** Directions **
Please retype all the records below exactly as they read.

(Source data)
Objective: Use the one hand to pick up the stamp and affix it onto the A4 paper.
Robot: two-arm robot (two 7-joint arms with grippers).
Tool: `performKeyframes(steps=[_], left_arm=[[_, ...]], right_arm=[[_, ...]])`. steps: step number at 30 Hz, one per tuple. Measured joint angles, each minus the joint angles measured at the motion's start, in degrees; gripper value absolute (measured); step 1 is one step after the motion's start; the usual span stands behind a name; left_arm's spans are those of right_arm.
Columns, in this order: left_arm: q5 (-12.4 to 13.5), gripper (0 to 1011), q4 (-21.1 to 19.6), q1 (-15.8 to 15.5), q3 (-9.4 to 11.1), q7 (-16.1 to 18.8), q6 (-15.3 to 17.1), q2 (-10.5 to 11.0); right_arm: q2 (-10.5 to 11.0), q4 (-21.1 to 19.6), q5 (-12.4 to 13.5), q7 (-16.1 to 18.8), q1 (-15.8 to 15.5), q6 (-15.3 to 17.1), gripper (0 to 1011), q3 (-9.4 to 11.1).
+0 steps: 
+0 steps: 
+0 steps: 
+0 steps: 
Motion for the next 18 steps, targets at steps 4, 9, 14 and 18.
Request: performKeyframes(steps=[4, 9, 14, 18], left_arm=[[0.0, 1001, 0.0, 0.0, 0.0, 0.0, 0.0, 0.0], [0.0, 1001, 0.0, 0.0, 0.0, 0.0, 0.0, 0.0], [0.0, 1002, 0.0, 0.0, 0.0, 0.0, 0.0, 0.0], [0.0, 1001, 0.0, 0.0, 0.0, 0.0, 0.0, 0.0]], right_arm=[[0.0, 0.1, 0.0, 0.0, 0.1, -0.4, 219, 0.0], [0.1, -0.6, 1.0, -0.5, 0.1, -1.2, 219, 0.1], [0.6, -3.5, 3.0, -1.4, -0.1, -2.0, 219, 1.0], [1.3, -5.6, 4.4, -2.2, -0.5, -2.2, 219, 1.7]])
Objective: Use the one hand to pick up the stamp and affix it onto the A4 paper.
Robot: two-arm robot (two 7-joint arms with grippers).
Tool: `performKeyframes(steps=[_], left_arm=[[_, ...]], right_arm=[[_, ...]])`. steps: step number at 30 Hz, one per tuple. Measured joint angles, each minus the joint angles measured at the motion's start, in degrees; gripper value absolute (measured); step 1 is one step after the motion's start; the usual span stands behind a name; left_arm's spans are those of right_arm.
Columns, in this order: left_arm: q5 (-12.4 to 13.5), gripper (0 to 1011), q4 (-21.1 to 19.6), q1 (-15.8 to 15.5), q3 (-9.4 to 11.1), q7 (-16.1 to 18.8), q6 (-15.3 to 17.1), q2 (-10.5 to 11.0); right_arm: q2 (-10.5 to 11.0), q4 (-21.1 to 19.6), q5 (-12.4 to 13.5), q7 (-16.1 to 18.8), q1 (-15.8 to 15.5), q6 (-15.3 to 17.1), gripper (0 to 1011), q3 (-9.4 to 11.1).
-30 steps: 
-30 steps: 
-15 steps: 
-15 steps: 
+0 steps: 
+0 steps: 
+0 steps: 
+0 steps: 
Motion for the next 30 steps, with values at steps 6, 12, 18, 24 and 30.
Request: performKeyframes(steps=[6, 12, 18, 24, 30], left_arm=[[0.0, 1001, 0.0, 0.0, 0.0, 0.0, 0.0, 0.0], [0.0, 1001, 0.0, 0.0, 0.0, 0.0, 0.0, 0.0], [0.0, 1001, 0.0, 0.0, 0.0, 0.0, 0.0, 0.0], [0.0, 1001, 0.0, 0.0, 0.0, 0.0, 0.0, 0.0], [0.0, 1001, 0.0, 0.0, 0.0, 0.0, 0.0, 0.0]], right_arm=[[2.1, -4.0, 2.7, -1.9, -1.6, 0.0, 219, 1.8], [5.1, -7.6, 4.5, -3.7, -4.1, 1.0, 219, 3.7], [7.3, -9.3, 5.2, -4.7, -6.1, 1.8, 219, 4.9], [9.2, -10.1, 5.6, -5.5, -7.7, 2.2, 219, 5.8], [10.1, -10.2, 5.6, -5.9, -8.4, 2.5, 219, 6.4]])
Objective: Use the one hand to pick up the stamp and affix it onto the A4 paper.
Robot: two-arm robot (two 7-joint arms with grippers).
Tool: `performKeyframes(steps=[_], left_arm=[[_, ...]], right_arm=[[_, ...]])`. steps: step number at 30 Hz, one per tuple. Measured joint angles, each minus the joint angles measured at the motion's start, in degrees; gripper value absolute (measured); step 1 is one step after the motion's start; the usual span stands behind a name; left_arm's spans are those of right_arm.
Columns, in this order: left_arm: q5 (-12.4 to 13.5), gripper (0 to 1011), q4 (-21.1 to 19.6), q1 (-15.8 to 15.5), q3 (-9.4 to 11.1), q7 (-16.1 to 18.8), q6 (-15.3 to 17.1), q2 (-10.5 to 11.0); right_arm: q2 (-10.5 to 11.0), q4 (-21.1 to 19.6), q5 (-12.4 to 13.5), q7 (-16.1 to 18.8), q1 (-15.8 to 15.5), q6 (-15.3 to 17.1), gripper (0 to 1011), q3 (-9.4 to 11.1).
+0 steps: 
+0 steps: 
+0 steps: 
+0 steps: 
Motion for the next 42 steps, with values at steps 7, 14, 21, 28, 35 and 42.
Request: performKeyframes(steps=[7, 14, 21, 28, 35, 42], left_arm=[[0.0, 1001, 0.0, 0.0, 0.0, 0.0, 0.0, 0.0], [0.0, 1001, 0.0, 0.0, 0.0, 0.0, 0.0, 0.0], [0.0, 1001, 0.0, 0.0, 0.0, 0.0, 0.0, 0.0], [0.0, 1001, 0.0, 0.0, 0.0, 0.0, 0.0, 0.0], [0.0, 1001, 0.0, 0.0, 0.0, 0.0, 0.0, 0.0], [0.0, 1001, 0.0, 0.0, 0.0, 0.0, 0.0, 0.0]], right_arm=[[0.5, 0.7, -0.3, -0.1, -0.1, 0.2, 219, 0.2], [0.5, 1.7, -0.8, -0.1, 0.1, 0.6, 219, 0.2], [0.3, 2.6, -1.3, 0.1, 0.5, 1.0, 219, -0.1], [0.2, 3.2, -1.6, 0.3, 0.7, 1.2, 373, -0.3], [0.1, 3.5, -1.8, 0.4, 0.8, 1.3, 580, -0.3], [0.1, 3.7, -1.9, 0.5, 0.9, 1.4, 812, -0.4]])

** Result of this task **
Objective: Use the one hand to pick up the stamp and affix it onto the A4 paper.
Robot: two-arm robot (two 7-joint arms with grippers).
Tool: `performKeyframes(steps=[_], left_arm=[[_, ...]], right_arm=[[_, ...]])`. steps: step number at 30 Hz, one per tuple. Measured joint angles, each minus the joint angles measured at the motion's start, in degrees; gripper value absolute (measured); step 1 is one step after the motion's start; the usual span stands behind a name; left_arm's spans are those of right_arm.
Columns, in this order: left_arm: q5 (-12.4 to 13.5), gripper (0 to 1011), q4 (-21.1 to 19.6), q1 (-15.8 to 15.5), q3 (-9.4 to 11.1), q7 (-16.1 to 18.8), q6 (-15.3 to 17.1), q2 (-10.5 to 11.0); right_arm: q2 (-10.5 to 11.0), q4 (-21.1 to 19.6), q5 (-12.4 to 13.5), q7 (-16.1 to 18.8), q1 (-15.8 to 15.5), q6 (-15.3 to 17.1), gripper (0 to 1011), q3 (-9.4 to 11.1).
+0 steps: 
+0 steps: 
+0 steps: 
+0 steps: 
Motion for the next 18 steps, targets at steps 4, 9, 14 and 18.
Request: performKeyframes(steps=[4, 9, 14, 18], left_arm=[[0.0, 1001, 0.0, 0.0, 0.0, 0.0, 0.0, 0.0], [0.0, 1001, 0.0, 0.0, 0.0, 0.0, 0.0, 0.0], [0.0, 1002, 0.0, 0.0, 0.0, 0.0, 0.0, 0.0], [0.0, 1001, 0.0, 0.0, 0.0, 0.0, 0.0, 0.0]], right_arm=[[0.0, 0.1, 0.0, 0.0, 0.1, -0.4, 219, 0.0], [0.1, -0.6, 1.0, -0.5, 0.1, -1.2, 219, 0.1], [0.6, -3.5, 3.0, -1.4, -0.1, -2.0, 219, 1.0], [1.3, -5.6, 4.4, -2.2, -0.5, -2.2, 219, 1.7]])
Objective: Use the one hand to pick up the stamp and affix it onto the A4 paper.
Robot: two-arm robot (two 7-joint arms with grippers).
Tool: `performKeyframes(steps=[_], left_arm=[[_, ...]], right_arm=[[_, ...]])`. steps: step number at 30 Hz, one per tuple. Measured joint angles, each minus the joint angles measured at the motion's start, in degrees; gripper value absolute (measured); step 1 is one step after the motion's start; the usual span stands behind a name; left_arm's spans are those of right_arm.
Columns, in this order: left_arm: q5 (-12.4 to 13.5), gripper (0 to 1011), q4 (-21.1 to 19.6), q1 (-15.8 to 15.5), q3 (-9.4 to 11.1), q7 (-16.1 to 18.8), q6 (-15.3 to 17.1), q2 (-10.5 to 11.0); right_arm: q2 (-10.5 to 11.0), q4 (-21.1 to 19.6), q5 (-12.4 to 13.5), q7 (-16.1 to 18.8), q1 (-15.8 to 15.5), q6 (-15.3 to 17.1), gripper (0 to 1011), q3 (-9.4 to 11.1).
-30 steps: 
-30 steps: 
-15 steps: 
-15 steps: 
+0 steps: 
+0 steps: 
+0 steps: 
+0 steps: 
Motion for the next 30 steps, with values at steps 6, 12, 18, 24 and 30.
Request: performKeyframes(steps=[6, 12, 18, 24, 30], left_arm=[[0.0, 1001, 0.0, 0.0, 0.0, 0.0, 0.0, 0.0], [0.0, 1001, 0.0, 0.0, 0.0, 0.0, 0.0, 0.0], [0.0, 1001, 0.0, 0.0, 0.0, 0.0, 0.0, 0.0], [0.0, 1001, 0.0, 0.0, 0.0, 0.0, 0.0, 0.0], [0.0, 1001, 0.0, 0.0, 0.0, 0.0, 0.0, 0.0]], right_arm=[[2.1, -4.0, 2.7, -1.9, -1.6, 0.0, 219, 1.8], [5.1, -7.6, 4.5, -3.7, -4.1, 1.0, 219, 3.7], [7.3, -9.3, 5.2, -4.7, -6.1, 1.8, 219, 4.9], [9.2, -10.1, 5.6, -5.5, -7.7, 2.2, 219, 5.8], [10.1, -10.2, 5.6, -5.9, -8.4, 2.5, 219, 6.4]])
Objective: Use the one hand to pick up the stamp and affix it onto the A4 paper.
Robot: two-arm robot (two 7-joint arms with grippers).
Tool: `performKeyframes(steps=[_], left_arm=[[_, ...]], right_arm=[[_, ...]])`. steps: step number at 30 Hz, one per tuple. Measured joint angles, each minus the joint angles measured at the motion's start, in degrees; gripper value absolute (measured); step 1 is one step after the motion's start; the usual span stands behind a name; left_arm's spans are those of right_arm.
Columns, in this order: left_arm: q5 (-12.4 to 13.5), gripper (0 to 1011), q4 (-21.1 to 19.6), q1 (-15.8 to 15.5), q3 (-9.4 to 11.1), q7 (-16.1 to 18.8), q6 (-15.3 to 17.1), q2 (-10.5 to 11.0); right_arm: q2 (-10.5 to 11.0), q4 (-21.1 to 19.6), q5 (-12.4 to 13.5), q7 (-16.1 to 18.8), q1 (-15.8 to 15.5), q6 (-15.3 to 17.1), gripper (0 to 1011), q3 (-9.4 to 11.1).
+0 steps: 
+0 steps: 
+0 steps: 
+0 steps: 
Motion for the next 42 steps, with values at steps 7, 14, 21, 28, 35 and 42.
Request: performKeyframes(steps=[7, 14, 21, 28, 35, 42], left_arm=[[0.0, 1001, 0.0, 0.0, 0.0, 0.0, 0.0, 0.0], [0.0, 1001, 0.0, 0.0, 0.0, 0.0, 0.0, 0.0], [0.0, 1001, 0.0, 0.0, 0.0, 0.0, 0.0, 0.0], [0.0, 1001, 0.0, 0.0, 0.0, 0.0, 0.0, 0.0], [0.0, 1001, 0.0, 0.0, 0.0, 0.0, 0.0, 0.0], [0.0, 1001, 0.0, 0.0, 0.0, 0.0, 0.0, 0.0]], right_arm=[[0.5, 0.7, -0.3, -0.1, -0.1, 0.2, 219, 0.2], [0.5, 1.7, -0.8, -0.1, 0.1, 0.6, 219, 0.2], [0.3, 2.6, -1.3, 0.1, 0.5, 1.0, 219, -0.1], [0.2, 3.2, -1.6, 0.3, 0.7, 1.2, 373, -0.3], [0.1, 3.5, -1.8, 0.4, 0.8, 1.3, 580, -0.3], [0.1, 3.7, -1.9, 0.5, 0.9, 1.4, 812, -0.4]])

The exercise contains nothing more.